> **Work request**: Every line of the records that holds the word "picture" should be copied out.

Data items

_ _ _

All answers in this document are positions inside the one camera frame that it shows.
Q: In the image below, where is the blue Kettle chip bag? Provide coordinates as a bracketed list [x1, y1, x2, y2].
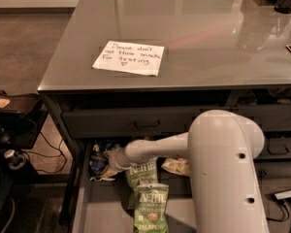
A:
[88, 140, 118, 182]

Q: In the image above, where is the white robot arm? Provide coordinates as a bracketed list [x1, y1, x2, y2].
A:
[109, 110, 269, 233]

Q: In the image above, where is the green Kettle bag middle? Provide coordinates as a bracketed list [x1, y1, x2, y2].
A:
[125, 159, 158, 209]

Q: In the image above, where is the green kettle bag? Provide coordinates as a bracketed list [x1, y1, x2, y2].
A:
[134, 183, 169, 233]
[125, 159, 158, 209]

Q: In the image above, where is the top left drawer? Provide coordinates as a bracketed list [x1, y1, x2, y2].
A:
[61, 106, 232, 140]

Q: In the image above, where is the open middle drawer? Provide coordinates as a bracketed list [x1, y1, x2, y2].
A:
[72, 142, 200, 233]

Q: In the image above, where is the green Kettle bag front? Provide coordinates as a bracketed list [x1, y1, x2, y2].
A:
[134, 183, 169, 233]

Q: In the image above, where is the brown chip bag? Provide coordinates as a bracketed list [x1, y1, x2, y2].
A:
[161, 158, 190, 177]

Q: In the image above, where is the grey metal drawer cabinet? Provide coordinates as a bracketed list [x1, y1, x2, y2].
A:
[37, 0, 291, 233]

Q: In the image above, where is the bottom right drawer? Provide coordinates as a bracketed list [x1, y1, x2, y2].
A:
[255, 162, 291, 179]

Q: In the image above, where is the top right drawer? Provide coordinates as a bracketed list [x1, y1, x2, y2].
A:
[232, 104, 291, 132]

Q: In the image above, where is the middle right drawer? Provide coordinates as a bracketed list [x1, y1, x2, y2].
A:
[256, 138, 291, 160]

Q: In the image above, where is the silver round canister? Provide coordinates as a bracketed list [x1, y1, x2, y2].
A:
[4, 150, 26, 170]

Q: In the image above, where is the handwritten white paper note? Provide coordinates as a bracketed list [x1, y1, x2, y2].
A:
[92, 41, 164, 76]

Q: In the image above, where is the black side cart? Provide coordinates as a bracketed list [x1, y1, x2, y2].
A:
[0, 90, 48, 183]

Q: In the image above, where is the grey power strip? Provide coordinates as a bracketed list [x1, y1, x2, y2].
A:
[272, 190, 291, 201]

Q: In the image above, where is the black cable on floor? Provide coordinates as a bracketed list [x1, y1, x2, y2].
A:
[22, 131, 69, 175]

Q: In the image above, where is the black power cable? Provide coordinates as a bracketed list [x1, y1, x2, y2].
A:
[265, 197, 291, 233]

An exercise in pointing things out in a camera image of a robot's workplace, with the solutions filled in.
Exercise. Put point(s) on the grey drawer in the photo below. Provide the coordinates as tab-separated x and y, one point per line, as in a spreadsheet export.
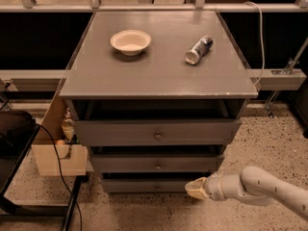
150	183
167	158
154	122

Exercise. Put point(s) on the white paper bowl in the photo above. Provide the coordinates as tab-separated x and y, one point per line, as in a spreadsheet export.
130	42

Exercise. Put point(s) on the cardboard box with items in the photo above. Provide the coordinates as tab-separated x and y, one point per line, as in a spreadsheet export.
54	155

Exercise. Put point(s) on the black cart with bag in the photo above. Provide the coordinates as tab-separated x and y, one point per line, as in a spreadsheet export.
18	129

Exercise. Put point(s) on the grey bottom drawer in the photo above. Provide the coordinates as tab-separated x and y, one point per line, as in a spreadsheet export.
150	183

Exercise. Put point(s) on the grey top drawer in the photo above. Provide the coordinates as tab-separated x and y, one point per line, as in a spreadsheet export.
154	122

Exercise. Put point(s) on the grey wooden drawer cabinet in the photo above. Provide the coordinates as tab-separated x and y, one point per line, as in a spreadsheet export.
159	72

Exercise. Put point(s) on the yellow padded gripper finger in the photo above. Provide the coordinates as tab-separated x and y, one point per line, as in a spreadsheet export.
196	188

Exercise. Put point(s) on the aluminium frame rail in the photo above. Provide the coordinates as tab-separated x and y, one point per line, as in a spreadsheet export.
31	80

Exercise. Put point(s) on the silver blue drink can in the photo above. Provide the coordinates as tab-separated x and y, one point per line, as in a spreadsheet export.
200	49

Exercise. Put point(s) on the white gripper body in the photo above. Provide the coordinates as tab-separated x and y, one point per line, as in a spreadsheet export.
214	187

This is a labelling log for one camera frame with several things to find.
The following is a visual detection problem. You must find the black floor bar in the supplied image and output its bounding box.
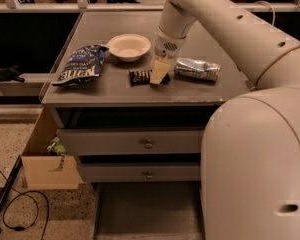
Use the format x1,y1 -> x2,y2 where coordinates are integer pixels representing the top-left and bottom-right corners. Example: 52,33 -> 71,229
0,155 -> 24,239

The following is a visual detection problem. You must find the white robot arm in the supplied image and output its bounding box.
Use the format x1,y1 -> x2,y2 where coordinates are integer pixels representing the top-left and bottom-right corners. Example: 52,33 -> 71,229
155,0 -> 300,240

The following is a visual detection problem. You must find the green bottle in box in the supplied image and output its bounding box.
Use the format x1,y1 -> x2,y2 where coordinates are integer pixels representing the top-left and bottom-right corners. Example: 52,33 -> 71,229
47,137 -> 66,156

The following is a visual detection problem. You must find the white paper bowl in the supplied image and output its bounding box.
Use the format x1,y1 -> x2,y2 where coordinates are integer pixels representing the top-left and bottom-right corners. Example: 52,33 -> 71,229
107,34 -> 151,62

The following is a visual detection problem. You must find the cardboard box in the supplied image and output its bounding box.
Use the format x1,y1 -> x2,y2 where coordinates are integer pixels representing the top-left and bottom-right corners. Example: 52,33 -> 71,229
21,109 -> 81,190

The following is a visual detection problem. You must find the white hanging cable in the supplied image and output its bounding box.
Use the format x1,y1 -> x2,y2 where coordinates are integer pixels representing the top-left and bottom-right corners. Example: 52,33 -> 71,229
255,0 -> 276,26

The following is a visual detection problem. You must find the silver foil snack pack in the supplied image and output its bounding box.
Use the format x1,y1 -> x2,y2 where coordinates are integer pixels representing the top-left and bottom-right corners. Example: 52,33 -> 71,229
174,58 -> 221,82

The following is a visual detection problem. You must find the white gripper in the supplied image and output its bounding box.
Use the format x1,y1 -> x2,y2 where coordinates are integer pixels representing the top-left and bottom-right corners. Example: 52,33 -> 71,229
150,28 -> 186,85

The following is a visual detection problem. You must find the grey middle drawer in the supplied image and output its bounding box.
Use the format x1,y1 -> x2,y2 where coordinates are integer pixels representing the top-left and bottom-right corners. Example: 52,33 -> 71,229
77,163 -> 200,183

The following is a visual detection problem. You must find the grey drawer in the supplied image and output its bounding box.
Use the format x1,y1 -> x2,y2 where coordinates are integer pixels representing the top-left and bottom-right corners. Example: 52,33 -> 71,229
77,163 -> 200,183
57,129 -> 202,156
91,182 -> 204,240

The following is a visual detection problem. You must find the grey bottom drawer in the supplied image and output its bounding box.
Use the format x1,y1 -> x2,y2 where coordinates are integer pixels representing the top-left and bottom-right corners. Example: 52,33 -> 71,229
91,182 -> 204,240

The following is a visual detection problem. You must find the grey top drawer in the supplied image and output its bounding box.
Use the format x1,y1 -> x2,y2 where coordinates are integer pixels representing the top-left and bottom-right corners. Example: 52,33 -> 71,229
57,129 -> 202,156

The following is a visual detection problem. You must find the dark chocolate rxbar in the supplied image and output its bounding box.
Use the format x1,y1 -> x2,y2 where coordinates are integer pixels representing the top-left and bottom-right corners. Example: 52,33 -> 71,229
128,69 -> 172,87

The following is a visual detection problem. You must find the black cloth on ledge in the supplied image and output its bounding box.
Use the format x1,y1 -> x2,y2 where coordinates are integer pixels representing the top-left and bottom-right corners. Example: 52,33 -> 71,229
0,65 -> 25,82

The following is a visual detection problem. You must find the blue kettle chips bag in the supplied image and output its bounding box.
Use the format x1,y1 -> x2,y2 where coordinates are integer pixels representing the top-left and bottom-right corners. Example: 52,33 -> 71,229
52,45 -> 108,86

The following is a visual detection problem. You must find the grey drawer cabinet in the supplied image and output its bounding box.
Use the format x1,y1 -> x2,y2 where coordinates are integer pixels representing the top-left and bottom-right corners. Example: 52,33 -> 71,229
39,9 -> 251,185

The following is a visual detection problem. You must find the black floor cable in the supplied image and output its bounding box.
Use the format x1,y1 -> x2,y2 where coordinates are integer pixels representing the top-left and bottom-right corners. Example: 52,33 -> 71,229
0,156 -> 50,240

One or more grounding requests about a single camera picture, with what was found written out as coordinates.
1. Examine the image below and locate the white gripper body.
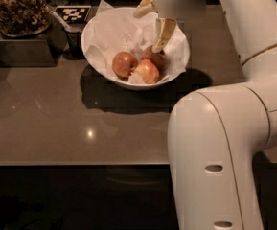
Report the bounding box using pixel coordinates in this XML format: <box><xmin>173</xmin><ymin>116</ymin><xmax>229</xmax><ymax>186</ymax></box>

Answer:
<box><xmin>154</xmin><ymin>0</ymin><xmax>206</xmax><ymax>19</ymax></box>

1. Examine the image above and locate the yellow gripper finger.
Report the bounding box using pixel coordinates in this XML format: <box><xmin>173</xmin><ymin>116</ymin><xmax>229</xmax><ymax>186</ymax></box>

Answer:
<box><xmin>133</xmin><ymin>0</ymin><xmax>157</xmax><ymax>18</ymax></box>
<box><xmin>152</xmin><ymin>18</ymin><xmax>177</xmax><ymax>53</ymax></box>

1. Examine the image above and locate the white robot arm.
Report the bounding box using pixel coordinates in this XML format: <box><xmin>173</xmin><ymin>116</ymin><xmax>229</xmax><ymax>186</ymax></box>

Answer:
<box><xmin>168</xmin><ymin>0</ymin><xmax>277</xmax><ymax>230</ymax></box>

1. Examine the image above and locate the back red apple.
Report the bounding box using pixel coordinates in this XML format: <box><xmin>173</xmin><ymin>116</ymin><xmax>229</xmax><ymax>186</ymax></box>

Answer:
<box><xmin>141</xmin><ymin>45</ymin><xmax>167</xmax><ymax>70</ymax></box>

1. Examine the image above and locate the red apple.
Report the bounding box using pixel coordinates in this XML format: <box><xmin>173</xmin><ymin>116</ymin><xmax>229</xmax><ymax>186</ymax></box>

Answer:
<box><xmin>112</xmin><ymin>52</ymin><xmax>138</xmax><ymax>79</ymax></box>
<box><xmin>141</xmin><ymin>45</ymin><xmax>167</xmax><ymax>70</ymax></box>
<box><xmin>134</xmin><ymin>59</ymin><xmax>160</xmax><ymax>84</ymax></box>

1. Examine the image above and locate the white bowl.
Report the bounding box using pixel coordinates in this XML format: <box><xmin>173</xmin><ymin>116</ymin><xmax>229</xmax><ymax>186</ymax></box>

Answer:
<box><xmin>81</xmin><ymin>6</ymin><xmax>191</xmax><ymax>91</ymax></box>

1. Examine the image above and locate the front red apple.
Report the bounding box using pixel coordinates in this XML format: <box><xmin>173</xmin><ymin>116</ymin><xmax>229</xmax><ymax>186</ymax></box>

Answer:
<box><xmin>134</xmin><ymin>59</ymin><xmax>160</xmax><ymax>84</ymax></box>

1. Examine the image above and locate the left red apple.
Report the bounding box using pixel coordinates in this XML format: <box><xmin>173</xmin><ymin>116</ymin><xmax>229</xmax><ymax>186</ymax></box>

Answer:
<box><xmin>112</xmin><ymin>52</ymin><xmax>138</xmax><ymax>79</ymax></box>

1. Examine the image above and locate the white paper liner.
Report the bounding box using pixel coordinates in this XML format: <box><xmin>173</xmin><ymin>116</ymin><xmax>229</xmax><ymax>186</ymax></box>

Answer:
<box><xmin>85</xmin><ymin>0</ymin><xmax>188</xmax><ymax>85</ymax></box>

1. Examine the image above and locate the black white marker tag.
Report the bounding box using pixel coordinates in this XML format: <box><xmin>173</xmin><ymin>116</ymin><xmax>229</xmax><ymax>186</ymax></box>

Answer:
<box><xmin>55</xmin><ymin>6</ymin><xmax>91</xmax><ymax>23</ymax></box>

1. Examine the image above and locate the dark metal box stand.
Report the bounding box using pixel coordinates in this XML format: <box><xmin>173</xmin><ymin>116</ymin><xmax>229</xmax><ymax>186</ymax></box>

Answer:
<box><xmin>0</xmin><ymin>22</ymin><xmax>69</xmax><ymax>68</ymax></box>

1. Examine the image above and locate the dark scoop with handle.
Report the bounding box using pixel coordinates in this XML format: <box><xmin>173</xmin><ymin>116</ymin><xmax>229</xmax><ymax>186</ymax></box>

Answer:
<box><xmin>46</xmin><ymin>5</ymin><xmax>84</xmax><ymax>59</ymax></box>

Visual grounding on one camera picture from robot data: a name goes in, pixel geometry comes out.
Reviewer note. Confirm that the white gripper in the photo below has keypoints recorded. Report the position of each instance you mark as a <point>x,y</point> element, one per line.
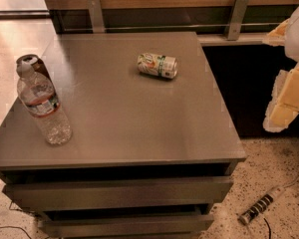
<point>298,37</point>

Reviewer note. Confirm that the white green 7up can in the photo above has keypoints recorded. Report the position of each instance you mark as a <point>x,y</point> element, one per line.
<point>157,65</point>

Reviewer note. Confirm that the brown soda can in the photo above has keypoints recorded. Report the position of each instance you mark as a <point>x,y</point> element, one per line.
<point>35,62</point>

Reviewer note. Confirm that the white power strip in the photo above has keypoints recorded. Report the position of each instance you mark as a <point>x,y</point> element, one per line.
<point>261,205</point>

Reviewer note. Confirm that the grey drawer cabinet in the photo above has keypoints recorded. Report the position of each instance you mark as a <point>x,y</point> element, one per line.
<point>126,125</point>

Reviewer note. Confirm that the lower grey drawer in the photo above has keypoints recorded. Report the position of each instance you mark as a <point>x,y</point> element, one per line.
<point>156,225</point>

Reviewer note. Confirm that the grey drawer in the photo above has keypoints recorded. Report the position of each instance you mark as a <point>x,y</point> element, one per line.
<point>119,194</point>
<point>156,225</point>

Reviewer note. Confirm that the upper grey drawer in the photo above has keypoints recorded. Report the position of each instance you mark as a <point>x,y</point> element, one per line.
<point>119,194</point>

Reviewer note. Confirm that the clear plastic water bottle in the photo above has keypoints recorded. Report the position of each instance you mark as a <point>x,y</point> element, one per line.
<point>40,99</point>

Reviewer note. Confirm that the right metal bracket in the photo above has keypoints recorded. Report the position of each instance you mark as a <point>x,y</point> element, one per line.
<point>236,18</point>

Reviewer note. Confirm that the metal bracket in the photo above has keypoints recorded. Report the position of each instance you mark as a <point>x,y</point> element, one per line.
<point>96,16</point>
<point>236,18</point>

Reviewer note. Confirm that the wooden wall shelf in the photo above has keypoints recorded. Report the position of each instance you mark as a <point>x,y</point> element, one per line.
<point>200,16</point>

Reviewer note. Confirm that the left metal bracket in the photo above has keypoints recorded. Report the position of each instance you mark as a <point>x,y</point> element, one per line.
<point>96,16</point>

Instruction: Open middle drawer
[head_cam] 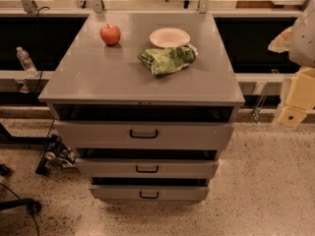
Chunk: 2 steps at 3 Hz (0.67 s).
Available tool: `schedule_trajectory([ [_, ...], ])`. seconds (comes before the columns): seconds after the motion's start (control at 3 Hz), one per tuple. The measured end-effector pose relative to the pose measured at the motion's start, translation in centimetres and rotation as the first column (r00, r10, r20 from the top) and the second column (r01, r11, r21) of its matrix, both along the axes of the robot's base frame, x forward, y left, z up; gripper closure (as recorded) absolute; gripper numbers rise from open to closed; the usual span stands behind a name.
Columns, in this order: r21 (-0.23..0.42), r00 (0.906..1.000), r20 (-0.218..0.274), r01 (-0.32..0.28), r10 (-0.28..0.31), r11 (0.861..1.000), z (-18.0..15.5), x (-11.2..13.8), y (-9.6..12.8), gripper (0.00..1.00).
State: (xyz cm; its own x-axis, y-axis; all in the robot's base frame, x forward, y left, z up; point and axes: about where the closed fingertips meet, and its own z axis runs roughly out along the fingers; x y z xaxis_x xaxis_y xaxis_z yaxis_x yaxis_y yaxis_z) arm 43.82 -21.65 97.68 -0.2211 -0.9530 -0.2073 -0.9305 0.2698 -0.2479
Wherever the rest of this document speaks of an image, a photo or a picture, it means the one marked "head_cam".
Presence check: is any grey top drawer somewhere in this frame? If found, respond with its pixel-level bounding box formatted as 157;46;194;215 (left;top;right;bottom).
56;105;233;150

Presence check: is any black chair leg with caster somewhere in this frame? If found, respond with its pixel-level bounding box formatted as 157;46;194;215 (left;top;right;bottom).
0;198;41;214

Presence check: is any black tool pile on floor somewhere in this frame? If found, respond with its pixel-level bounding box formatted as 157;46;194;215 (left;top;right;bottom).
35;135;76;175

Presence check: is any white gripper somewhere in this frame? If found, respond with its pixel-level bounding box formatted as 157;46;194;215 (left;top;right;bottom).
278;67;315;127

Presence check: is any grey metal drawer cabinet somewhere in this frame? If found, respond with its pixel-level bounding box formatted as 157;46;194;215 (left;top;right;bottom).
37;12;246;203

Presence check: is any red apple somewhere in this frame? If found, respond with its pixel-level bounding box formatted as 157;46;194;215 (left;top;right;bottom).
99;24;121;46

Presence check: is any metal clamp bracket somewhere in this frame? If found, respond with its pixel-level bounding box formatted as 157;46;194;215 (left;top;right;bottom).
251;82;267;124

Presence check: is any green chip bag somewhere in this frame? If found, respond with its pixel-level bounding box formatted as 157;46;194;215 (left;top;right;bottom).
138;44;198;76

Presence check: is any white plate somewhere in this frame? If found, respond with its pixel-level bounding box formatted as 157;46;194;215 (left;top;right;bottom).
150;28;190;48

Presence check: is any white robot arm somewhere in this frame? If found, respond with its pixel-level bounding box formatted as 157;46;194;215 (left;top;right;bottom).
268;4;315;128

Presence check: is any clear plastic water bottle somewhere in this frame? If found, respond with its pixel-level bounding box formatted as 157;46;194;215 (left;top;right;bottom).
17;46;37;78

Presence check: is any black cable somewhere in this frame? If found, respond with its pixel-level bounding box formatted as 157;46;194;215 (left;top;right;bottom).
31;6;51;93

_ _ _

> **Output for this task**:
One or more grounding requests about a single camera picture, with what was found written out as coordinates.
Visual grounding on one camera picture from robot data: a name goes in, pixel geometry comes out.
Wherever the rest of this document speaks of an image, a photo or a picture, it means the one marked "head_cam".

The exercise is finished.